In 2019, researchers at IBM identified a plasma protein signature predictive of CSF Aβ42 levels. The same year, a team led by researchers at King's College London identified a panel of 12 blood proteins that could distinguish between asymptomatic subjects with high and low levels of brain Aβ deposits with a sensitivity of .78 and specificity of .77. In 2018, researchers at Japan's Center for Development of Advanced Medicine for Dementia identified a series of Aβ precursors and variants measured using immunoprecipitation combined with MALDI-TOF mass spec that could help detect and monitor Alzheimer's disease.

With regard to PrecivityAD specifically, Braunstein said that the company would need to collect data demonstrating that its test could be useful for stratifying and identifying people most likely to benefit from treatment.

"The data has to be examined, and you have to be able to demonstrate with evidence that the test can work in that capacity," he said, though he didn't say if the company had any immediate plans to begin investigating this question.

Braunstein said that currently the test is most heavily used in research settings by pharmaceutical companies, for example, that are trying to enroll patients in clinical trials.

"There is very good data at this point to support the premise that one can use a blood test like this to markedly speed enrollment in clinical studies," he said. "So there has been significant demand for using the test in that context."

He said the company has also seen strong demand from academic investigators researching aspects of Alzheimer's disease who need biomarker work as part of their study.

"What typically happens there is that we become a subcontractor on those grants to provide the biomarker measurements," Braunstein said.

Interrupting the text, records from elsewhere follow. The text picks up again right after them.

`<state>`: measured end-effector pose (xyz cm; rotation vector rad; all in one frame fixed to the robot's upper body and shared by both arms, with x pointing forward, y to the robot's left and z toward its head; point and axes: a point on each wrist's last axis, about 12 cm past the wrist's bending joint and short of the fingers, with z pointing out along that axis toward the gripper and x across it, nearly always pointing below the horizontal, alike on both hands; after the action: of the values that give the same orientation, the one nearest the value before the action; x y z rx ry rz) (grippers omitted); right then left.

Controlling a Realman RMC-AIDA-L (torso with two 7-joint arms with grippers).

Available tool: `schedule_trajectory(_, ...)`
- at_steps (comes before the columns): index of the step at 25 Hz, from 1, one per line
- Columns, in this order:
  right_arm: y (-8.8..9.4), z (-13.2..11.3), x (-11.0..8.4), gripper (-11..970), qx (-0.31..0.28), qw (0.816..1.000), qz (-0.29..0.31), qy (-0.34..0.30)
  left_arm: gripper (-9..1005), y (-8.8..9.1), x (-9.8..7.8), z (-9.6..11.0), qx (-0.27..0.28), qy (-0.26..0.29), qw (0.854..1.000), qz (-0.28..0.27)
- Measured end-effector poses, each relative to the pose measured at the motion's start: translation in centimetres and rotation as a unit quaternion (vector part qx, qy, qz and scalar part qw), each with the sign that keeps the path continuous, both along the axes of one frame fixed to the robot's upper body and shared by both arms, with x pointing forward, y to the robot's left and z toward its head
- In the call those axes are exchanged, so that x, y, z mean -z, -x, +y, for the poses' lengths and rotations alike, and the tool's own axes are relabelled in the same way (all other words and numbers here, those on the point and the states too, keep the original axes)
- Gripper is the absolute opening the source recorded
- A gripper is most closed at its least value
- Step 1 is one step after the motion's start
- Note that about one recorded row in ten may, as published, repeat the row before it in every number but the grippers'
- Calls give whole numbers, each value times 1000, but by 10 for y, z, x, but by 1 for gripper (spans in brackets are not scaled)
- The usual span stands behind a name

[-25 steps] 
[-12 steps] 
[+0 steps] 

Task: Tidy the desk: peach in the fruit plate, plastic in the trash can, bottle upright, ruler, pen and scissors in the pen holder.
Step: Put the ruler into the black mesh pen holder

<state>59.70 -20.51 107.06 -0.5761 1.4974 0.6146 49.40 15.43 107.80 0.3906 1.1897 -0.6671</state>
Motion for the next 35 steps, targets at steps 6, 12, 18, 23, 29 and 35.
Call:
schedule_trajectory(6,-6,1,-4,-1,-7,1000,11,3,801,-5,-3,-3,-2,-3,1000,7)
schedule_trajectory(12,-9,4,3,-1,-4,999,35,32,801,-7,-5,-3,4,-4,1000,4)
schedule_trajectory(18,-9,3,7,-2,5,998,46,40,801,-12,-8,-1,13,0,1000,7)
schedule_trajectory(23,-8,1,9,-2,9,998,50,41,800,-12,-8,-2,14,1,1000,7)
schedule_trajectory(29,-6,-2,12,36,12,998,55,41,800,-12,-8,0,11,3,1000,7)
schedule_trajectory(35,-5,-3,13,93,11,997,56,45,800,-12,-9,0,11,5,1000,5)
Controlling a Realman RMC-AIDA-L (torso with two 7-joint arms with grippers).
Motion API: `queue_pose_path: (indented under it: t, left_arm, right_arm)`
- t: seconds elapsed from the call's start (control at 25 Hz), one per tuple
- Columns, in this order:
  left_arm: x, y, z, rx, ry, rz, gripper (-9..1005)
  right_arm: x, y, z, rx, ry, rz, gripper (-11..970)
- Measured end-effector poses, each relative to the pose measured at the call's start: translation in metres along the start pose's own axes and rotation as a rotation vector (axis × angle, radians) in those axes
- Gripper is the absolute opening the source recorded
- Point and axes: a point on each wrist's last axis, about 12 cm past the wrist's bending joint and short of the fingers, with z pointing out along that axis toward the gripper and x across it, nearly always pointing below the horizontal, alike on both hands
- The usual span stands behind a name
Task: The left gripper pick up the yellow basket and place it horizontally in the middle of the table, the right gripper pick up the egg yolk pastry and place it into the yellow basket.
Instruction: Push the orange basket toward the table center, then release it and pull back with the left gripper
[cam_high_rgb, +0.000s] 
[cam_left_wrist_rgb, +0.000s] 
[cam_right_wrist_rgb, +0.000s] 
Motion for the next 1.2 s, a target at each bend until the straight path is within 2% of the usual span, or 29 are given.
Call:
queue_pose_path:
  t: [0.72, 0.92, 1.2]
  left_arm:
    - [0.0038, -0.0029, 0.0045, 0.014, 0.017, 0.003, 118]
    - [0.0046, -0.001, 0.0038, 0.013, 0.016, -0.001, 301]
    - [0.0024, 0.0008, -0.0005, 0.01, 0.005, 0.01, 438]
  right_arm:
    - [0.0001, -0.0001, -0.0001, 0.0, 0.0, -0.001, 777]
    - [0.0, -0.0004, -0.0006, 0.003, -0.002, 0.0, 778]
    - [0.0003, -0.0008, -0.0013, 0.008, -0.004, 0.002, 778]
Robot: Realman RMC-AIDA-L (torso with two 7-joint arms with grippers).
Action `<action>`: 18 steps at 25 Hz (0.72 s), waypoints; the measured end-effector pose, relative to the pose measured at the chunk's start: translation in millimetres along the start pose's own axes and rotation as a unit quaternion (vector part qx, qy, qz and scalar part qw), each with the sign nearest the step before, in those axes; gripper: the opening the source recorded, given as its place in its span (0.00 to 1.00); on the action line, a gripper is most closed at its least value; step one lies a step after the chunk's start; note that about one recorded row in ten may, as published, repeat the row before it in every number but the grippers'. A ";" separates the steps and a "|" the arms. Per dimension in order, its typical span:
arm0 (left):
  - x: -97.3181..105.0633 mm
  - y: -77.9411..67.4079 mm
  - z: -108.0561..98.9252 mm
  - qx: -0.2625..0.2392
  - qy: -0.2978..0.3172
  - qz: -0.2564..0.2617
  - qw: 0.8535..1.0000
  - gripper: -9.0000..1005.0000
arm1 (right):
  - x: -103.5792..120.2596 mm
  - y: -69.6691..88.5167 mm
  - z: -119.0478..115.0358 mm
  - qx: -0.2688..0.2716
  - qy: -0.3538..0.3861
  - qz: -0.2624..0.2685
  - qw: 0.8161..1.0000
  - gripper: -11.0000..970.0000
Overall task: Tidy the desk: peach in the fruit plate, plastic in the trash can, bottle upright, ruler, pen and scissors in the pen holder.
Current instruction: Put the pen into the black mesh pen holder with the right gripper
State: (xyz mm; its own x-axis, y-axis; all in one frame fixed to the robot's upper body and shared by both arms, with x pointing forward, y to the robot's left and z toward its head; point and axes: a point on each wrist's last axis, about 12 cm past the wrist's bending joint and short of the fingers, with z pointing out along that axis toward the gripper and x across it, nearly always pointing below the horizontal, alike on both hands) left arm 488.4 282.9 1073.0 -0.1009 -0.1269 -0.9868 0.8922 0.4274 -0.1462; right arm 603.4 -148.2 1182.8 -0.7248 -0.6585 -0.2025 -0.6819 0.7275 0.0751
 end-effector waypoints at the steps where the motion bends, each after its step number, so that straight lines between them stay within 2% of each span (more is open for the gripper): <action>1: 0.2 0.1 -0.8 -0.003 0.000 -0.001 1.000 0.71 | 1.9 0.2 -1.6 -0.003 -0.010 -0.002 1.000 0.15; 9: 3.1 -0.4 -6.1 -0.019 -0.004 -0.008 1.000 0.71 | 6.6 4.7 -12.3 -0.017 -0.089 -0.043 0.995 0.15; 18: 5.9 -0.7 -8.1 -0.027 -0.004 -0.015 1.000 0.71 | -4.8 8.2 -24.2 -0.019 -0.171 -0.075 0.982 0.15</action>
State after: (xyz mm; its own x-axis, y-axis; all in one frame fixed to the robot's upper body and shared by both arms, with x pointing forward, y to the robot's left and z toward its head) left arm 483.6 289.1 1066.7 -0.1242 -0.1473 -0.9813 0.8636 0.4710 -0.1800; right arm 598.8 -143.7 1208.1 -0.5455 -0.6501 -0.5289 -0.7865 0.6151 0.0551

The test is less widely used in the clinic at this point, but Braunstein said he expected that as the test gained reimbursement clinical uptake would grow.

He added that in addition to diagnosing Alzheimer's, the test has proved useful clinically for ruling out the disease. "We've had a number of individuals who wind up getting a low score that is inconsistent with amyloid presence that compels the physician to look for other causes, and we've seen a number of cases where that has led to concrete changes in [patient] management," he said.

FDA clearance will likely also be important for driving uptake of the test, particularly, as Scharre suggested, with regard to the potential use of the test as part of evaluating patients for treatment with aducanumab or other anti-amyloid drugs that may come to market in its wake. The company is pursuing FDA 510(k) clearance for the test, which received breakthrough designation from the agency in 2019.